Here now, I ramble and these words are of no consequential worth. This writing is an act of idleness. I have nothing and am the same, nothing. My heart is empty, lacking truth because that which I proclaim to be truth was discovered in an ancient book I read in my youth. I came upon my knowledge as a person becomes a better athlete: with training, taught the traits by practicing a way of life.

I am totally undone. I have nowhere to look — nothing to trust, not even God.

The word of God is truth. His word is not written but spoken.

God breathed the Holy Bible into existence and inspired men to write it. How do I know? The very same writers told me.

Everything learned is instilled by mankind. There is no great baptizing god. There is only human influence and ideas.

This is my conviction, my mournful dilemma: God, Christ, the Holy Spirit as mere ideas, inventions of man.

I am inching ever closely to the shore beyond this messianic blood pool and it scares me.

I will no longer be a thoughtless submissive. If I choose God, it is because I have examined all the questions and possibilities of my beliefs and have decided he can still be my overlord — thoughtfully submitting.

My baptism is speaking to me, telling me that it’s natural to question, that God will forgive me.

The Christian will sin. The Christian is sinning right now. The Christian is not perfect. The Christian is shameful. The Christian is a hypocrite. The Christian is a liar. The Christian is human.

What is better when you are baptized just like me: To not submit and feel guilt for it or to submit fully and continually fail at it? True faith would be submitting and trying to be a so-called good Christian, but I can’t do that.

I often struggled to appreciate fellow Christians that knew nothing of their own religion, asking them how it was that they could worship a god they knew so little of? There are many practitioners of blind faith in Christianity and if there happens to be a god rewarding such behavior then I am better off not worshipping such a master.

We are all small and worthless, every one of us. Nobody is greater than the other. If somebody happens to not meet your standards of philosophy it does not make you any better of a human — you are worse if you don’t share your ideas and try to understand theirs. We know nothing. We can presume to know the truth and even be entirely sure of our beliefs, but does not make our ideas true. We don’t know all the answers and never will — there will always be disagreeing, because our past experiences differ, because we were plunged into very different waters of ideas growing up.

There are some fortunate enough to have similar backgrounds and beliefs who gravitate toward each other, find their communities, and excel together: that is where true happiness exists. It’s curious that even if we are all the same format: flesh and bones — we find ways to be uncommon.

Theory, philosophy, and culture play out their own survival of the fittest contests in our minds and communities, but that should never allow us to discredit the one thing we can be certain of: we are all human.

It ends here. Surely, I had more to add, but I allowed it to linger off on an idea that’s so simple: that despite our differing beliefs, we are all the same animal. I ended there, because there’s more to say, that my twenty-year-old self couldn’t quite write or think about yet. But over the course of these 13 years since I wrote this, I’ve thought a great amount on what it means to be human and to develop ideas, laws, and definitions for the world around us, and the meaning to this life.

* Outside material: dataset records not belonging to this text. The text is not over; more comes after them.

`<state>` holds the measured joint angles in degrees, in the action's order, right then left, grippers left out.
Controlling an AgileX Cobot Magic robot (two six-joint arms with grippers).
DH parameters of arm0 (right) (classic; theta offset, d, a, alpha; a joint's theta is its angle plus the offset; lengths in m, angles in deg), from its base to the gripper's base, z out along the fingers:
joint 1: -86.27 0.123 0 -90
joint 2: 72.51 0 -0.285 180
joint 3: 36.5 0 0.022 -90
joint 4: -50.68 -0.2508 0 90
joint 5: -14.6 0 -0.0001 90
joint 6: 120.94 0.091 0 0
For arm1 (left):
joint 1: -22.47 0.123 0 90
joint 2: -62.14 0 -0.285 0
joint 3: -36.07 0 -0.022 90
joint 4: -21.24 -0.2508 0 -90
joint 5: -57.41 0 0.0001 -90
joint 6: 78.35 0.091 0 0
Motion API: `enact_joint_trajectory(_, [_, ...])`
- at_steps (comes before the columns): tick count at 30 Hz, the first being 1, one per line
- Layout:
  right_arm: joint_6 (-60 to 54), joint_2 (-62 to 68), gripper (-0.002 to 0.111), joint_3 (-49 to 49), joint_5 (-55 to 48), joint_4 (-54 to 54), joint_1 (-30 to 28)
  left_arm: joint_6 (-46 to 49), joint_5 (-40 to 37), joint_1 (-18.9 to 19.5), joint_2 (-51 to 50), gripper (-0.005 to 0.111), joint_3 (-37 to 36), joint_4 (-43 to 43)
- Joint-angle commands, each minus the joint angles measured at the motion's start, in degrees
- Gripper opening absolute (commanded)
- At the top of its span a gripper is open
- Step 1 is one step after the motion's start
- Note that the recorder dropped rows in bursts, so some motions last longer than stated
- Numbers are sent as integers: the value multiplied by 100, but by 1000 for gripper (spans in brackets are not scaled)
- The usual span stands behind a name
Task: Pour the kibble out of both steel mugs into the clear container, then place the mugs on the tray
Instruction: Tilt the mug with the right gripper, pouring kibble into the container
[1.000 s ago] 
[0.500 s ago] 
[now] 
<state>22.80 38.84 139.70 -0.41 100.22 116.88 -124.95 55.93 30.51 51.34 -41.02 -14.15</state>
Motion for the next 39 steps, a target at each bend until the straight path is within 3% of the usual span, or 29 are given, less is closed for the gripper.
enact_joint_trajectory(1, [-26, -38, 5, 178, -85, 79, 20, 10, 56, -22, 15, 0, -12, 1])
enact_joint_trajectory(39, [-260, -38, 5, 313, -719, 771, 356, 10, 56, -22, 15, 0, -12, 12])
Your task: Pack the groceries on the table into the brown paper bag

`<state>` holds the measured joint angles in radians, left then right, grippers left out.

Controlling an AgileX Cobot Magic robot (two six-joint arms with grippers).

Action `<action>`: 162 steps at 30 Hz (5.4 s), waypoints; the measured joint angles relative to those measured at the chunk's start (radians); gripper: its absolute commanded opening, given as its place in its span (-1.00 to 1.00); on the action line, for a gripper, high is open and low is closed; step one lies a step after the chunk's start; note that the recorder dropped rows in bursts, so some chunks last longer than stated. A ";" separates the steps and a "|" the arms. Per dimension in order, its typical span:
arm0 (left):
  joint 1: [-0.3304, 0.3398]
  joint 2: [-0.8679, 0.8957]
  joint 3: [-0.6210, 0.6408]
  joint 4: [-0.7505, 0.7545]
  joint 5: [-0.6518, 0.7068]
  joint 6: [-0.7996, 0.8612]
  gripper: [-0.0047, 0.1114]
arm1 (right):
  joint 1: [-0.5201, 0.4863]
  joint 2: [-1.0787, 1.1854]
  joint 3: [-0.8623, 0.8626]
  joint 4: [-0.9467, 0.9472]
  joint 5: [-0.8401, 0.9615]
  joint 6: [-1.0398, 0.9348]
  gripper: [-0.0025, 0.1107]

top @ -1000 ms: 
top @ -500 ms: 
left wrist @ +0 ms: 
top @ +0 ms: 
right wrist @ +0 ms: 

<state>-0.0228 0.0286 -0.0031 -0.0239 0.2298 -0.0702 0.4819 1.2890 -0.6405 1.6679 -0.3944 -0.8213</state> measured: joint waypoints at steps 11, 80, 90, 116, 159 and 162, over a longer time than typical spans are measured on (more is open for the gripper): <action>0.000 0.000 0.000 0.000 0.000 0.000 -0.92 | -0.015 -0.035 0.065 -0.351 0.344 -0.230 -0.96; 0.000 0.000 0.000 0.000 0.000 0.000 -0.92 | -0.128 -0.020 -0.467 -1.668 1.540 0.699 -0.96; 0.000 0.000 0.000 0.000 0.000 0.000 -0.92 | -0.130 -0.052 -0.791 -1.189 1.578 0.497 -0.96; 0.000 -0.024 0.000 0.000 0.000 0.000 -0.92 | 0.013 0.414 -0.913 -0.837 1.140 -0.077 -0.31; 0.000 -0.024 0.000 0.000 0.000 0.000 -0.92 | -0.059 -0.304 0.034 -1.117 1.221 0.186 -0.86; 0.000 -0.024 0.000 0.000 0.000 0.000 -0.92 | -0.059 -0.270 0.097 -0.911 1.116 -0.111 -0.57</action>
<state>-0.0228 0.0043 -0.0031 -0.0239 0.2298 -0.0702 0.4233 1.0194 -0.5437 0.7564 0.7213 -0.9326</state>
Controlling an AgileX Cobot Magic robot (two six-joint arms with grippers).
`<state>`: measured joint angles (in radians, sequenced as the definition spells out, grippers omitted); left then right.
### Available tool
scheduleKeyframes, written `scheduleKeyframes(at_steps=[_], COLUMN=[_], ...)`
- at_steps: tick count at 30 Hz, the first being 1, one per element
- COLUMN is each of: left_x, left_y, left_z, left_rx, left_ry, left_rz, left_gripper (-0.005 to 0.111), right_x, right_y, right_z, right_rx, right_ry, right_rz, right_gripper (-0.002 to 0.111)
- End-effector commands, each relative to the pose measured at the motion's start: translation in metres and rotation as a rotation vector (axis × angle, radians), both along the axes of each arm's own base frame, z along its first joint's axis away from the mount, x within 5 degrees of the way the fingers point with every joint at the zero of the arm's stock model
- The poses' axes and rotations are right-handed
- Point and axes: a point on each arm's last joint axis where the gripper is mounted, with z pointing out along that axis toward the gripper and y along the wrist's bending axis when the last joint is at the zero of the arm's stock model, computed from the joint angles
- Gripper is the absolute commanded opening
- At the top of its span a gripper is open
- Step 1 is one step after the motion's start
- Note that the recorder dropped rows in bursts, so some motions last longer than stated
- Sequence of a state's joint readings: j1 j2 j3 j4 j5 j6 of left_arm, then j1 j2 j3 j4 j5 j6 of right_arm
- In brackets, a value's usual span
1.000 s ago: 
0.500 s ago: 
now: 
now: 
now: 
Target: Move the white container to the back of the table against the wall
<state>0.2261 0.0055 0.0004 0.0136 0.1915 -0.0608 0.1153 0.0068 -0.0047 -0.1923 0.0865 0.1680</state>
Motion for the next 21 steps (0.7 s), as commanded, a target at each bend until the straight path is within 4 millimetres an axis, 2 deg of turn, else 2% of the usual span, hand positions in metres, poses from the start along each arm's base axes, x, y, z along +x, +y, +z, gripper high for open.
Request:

The power we are granted to be creators of our own reality, to define God, to subscribe to a belief is astonishing, and I am proud of humanity for creating God, the most good and perfect being, because that says something about humanity — it says that God and the good ideas that envelope his benevolence reside within every single one of us.

God is great, because it is what we can become: our highest self — as individuals, as a community.